At the top of Mt Charlie Rd, Highway 17 flows beneath us. SUVs and classic automobiles fly past. Our progress today was to summit this Mount, however, we still have more to climb. A car behind us is smoking, who knows why. We are paused here for a few minutes, celebrating our achievement. Smoking a little pot, playing a little music. The sun sets in an hour or so, and we’ll need a spot to sleep. Last night, we slept at the confluence of Mt. Charlie and Glenwood, by the creek. The sand felt comfortable at first, but I slept poorly. The dreams were unpleasant(ish) and Hannah kept kicking me.

Now the sounds of rushing lull me, and despite the pull of people moving quickly, I feel content with whatever comes next.



Riding down Summit Rd, we stopped at Summit Center, a store some 3.5 miles from where we started this morning. Met some nice bikers who complimented our rigs.

A beautiful day. Downhill most of the way so far. I hope we make it to the Reservoir today. This place bussles. It reminds me of how far out on the fringe we really are. Vagabonds, hobos, bike tramps, witches, queers, wierdos, homeless, bums. I don’t mind it. I could switch back. How far do I go down this rabbit hole before I can never return? Have I passed that point already? I haven’t worked for over a year now and can hardly imagine returning to a desk job.
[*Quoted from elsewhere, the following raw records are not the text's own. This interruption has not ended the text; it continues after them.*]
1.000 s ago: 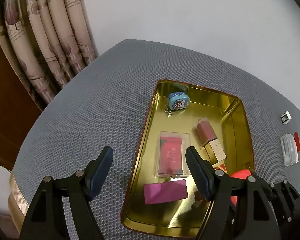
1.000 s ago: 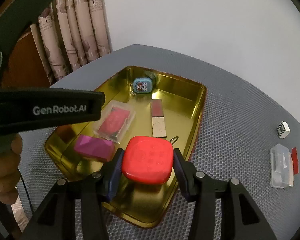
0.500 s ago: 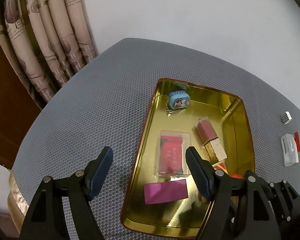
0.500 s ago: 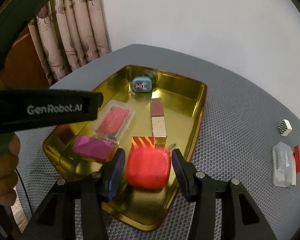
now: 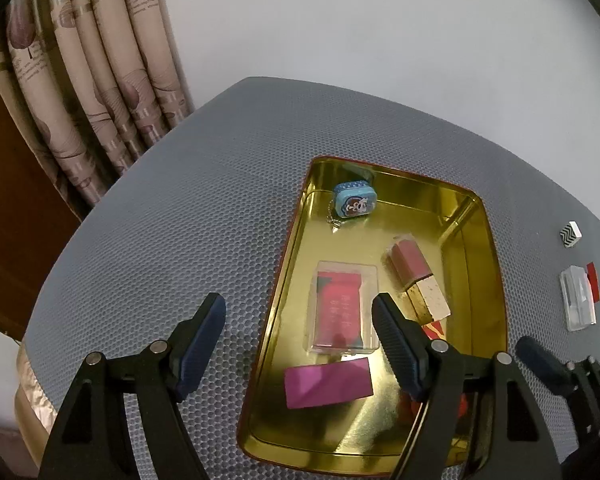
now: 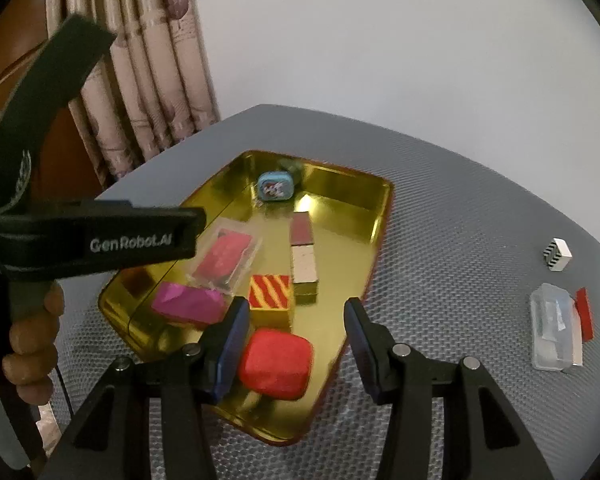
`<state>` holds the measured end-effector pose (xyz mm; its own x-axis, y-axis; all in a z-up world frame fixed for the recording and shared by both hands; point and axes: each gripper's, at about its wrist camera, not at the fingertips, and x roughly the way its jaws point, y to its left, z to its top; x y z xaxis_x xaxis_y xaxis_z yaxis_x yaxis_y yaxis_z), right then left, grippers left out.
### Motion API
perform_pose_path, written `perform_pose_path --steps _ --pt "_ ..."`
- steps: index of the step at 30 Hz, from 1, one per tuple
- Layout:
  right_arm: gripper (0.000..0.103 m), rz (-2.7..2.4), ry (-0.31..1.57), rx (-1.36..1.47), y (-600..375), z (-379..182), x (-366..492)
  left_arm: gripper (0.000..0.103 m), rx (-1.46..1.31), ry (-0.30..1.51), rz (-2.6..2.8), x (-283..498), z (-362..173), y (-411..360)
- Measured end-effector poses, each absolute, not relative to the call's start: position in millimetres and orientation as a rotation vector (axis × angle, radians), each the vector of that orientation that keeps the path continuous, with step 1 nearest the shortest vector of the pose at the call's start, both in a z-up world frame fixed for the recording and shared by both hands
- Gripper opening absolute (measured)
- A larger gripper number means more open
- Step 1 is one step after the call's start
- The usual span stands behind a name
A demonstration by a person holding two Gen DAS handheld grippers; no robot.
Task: Organize rigid objects
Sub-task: 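Carry the red rounded case into the tin and open the right tool, then reach the right tool to the red block and grasp it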
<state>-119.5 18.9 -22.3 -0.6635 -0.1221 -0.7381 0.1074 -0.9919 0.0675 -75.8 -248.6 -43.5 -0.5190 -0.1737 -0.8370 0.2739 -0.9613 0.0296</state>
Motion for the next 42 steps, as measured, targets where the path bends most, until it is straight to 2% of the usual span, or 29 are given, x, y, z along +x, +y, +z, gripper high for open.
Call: perform_pose_path --steps 25,42 --pt "0.050 -3.026 -0.210 1.279 154.4 -26.5 -106.7 0.075 1.384 0.073 -2.531 -82.7 -51.0 -231.3" --pt "0.050 -3.151 -0.134 1.432 312.0 -51.0 -90.7 0.076 1.413 -0.007 -2.535 -83.0 -57.7 -213.9"
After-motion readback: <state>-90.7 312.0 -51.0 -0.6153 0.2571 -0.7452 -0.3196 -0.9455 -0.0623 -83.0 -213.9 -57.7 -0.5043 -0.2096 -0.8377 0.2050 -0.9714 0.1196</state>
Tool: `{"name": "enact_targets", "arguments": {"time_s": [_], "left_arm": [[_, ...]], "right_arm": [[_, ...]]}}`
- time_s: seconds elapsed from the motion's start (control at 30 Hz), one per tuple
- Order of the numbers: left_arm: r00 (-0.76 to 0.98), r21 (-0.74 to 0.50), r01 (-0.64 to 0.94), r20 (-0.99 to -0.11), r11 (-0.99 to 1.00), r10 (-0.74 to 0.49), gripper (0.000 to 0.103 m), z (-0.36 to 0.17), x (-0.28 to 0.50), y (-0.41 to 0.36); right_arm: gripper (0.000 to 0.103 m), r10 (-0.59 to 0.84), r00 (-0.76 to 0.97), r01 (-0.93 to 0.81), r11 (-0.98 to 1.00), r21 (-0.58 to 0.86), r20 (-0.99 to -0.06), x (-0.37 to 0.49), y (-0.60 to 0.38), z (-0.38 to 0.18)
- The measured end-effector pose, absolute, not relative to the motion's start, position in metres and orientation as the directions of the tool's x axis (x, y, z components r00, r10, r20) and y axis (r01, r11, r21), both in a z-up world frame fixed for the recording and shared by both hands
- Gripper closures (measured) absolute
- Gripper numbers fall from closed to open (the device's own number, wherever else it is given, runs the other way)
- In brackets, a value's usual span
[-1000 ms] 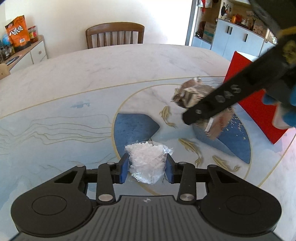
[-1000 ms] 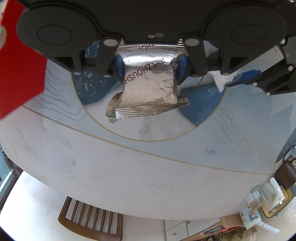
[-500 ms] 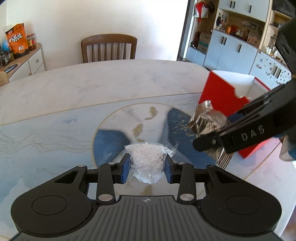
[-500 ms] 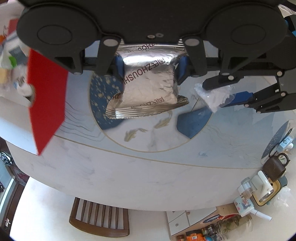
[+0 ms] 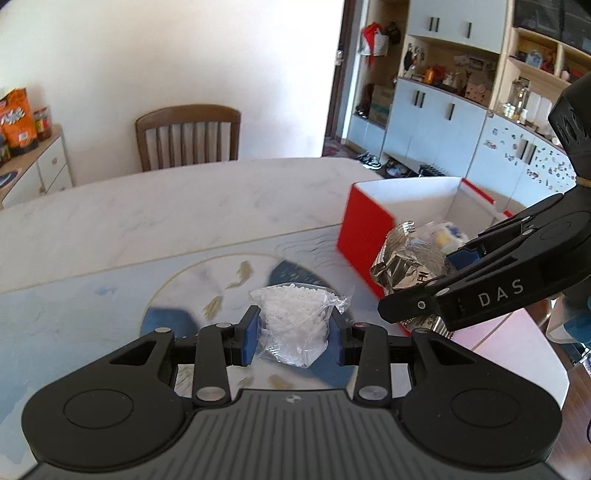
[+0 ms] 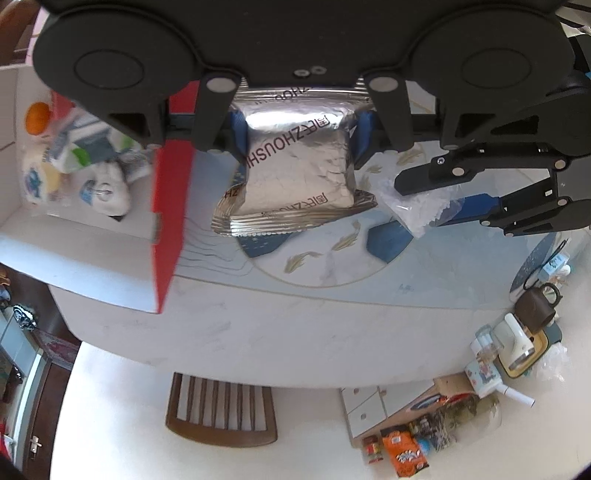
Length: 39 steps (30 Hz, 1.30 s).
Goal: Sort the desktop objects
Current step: 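Carry the foil packet and the mesh bag with both tools into the red box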
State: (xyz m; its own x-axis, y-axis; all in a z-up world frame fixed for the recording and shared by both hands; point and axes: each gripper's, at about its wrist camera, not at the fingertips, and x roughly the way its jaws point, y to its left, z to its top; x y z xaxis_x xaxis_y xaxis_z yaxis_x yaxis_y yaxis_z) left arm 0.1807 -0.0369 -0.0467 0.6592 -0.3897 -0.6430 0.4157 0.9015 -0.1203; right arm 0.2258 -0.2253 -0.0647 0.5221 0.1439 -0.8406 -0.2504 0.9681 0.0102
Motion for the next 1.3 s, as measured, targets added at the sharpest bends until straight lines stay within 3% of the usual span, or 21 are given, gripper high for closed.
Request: {"name": "enact_targets", "arguments": {"time_s": [0.87, 1.3], "left_arm": [[0.636, -0.035, 0.612, -0.572, 0.79, -0.518, 0.067, -0.007, 0.204, -0.196], [0.555, -0.024, 0.677, -0.64, 0.736, -0.531, 0.067, -0.022, 0.265, -0.257]], "right_arm": [[0.049, -0.01, 0.633, -0.008, 1.0, -0.02, -0.774, 0.182, -0.399, -0.02], [0.049, -0.091, 0.627, 0.057, 0.996, -0.07, -0.773, 0.192, -0.461, -0.024]]}}
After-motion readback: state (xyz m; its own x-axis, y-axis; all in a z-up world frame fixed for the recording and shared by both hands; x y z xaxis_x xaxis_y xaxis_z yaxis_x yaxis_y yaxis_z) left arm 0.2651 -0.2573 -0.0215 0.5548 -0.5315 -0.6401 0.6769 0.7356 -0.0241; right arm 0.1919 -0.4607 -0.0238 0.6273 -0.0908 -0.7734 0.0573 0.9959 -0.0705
Met a man who somehow guessed we were going to Maine. Not sure how, but he said every few weeks or so he meets some folk traveling from SF to Maine. Weird. 
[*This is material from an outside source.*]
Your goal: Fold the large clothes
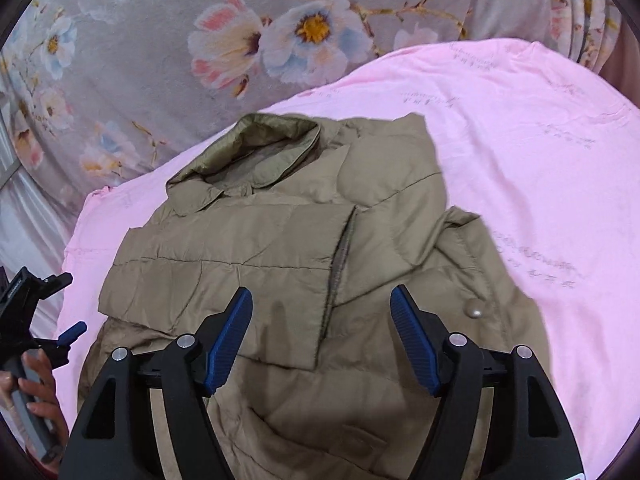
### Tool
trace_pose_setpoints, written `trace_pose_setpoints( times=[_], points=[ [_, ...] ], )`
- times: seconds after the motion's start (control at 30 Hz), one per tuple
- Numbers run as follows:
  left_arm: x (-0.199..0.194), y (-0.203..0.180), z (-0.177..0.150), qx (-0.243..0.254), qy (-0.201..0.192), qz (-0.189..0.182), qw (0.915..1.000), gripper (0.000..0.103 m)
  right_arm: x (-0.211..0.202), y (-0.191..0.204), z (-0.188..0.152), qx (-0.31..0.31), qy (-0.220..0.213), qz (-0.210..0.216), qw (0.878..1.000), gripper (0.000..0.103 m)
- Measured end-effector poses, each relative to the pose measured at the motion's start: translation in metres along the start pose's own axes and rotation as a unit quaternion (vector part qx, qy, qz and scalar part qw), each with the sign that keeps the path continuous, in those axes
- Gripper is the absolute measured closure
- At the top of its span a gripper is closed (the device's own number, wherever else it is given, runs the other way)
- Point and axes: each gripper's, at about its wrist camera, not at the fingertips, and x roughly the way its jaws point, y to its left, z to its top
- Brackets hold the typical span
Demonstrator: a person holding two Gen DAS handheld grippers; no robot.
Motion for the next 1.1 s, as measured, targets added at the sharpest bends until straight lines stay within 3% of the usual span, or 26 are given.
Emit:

As we were leaving the store, a woman came out and offered to buy us food–so I asked for nectarines. This right after Pidgeon was stressing about food. 
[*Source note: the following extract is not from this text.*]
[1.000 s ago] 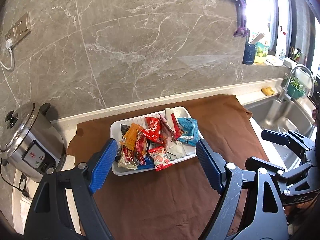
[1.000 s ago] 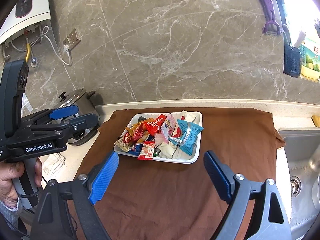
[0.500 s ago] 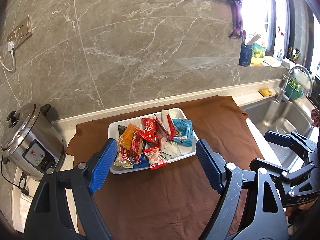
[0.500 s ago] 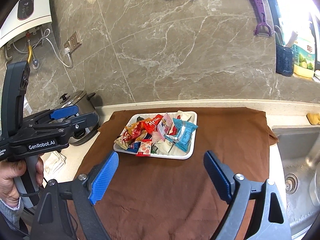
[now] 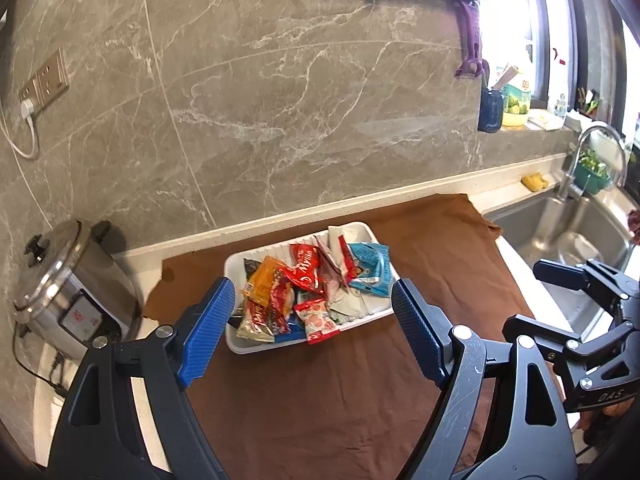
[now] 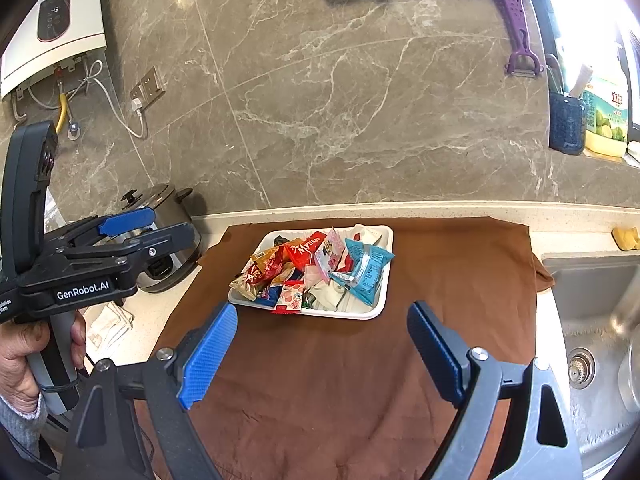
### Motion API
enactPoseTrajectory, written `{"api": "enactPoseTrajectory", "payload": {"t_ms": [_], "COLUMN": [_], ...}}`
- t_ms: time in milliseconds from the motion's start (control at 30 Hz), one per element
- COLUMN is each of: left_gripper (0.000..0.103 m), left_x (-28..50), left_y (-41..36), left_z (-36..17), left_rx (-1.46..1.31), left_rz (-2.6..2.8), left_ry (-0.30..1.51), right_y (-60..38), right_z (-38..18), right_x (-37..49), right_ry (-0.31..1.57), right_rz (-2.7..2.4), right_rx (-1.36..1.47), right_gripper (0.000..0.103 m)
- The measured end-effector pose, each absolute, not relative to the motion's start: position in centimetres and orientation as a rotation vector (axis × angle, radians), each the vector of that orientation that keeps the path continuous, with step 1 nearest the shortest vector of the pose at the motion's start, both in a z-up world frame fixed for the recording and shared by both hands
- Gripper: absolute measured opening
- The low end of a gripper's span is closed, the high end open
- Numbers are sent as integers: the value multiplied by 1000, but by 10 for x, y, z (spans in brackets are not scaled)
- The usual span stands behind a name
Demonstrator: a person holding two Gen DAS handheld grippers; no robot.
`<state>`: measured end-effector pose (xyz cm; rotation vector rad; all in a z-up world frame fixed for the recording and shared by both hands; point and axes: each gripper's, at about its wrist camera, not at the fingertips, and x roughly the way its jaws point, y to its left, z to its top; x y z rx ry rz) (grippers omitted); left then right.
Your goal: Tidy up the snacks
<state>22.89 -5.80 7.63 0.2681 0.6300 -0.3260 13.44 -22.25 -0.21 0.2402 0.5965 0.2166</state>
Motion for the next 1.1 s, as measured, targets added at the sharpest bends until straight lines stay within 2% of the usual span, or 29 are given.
{"api": "enactPoseTrajectory", "payload": {"t_ms": [433,567,1100], "left_gripper": [80,89,86], "left_x": [213,211,209], "left_y": [-76,-77,-68], "left_z": [76,74,57], "left_rx": [355,315,286], "left_rz": [-293,-333,-268], "left_ry": [555,557,560], "right_y": [-222,-225,-232], "right_z": [-8,-12,-28], "right_x": [136,136,142], "right_ry": [615,623,662], "right_rz": [218,214,188], "right_rx": [253,263,290], "right_gripper": [89,89,90]}}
The road split right, Soquel San Jose Road going back towards Santa Cruz. The red and green arrows that seem to be directing us pointed up Summit Road, and so we go. Up, up, and up some more.

Summit Road turned into Highland Road, and when the road forked and then forked again, we knew that the arrows had led us astray. Or at least, had led us on an adventure we were not looking for. For sure enough, the turn we wanted was back the way we had come. We took our time backtracking, first stopping again at the store, where a woman behind the Deli counter chided me for trying to get water for free. “This is a store,” she said, “We SELL things here.”

We attempted, for some minutes, to get a ride to the top of the hill where we imagined our turnoff to be. Unsuccessful, we lit out, backtracking for only an hour or less before we found Old Santa Cruz Highway; thankfully, at the bottom of the great hill we all feared.

We paused at the junction to laugh and smoke some pot and commune on our friends and family, drawing breaths from the left and releasing to the right. We drew images first of Sarah, then Cody & Samson, then Freedom, then our parents, then our comrades from the SFC. My mind called forth images of members of Bean Creek before Hannah suggested casting good will towards the people we had met today.

Magic done, souls soaring, we once again mounted our trusty steeds and fairly flew down the Old Highway. When views of aqua shone from between the pines, we knew we’d arrived, for the evening, at Lexington Reservoir.

An enormous eucalyptus tree marks the point on which we’ve chosen to bed down. Sandy shores stretch out into the water. Golden grasses sway, their seed pots catch on my pants, but not in my boots — having switched out for sandals at the first opportunity. I lay on my jacket beneath the shade of a spiny leafed tree, first reading, then sleeping for brief moments before a man and child on mountain bike passed by and woke me. I looked to the shore, where Pidgeon and Hannah had lay, soaking in the sun, and noted their absence.

I pushed through the boughs of our bedroom grove. Pale flesh, awkward calls by Pidgeon chased me back out to the slope overlooking the Reservoir, where I watch the sun recede behind the hills and write these words.

Barely any progress made in terms of miles, today, but what a glorious day to be biking to Maine! The reds and oranges and yellows and blues flood my sight and make me wish for paints and canvas, although I could never capture the glow of these wooded hills.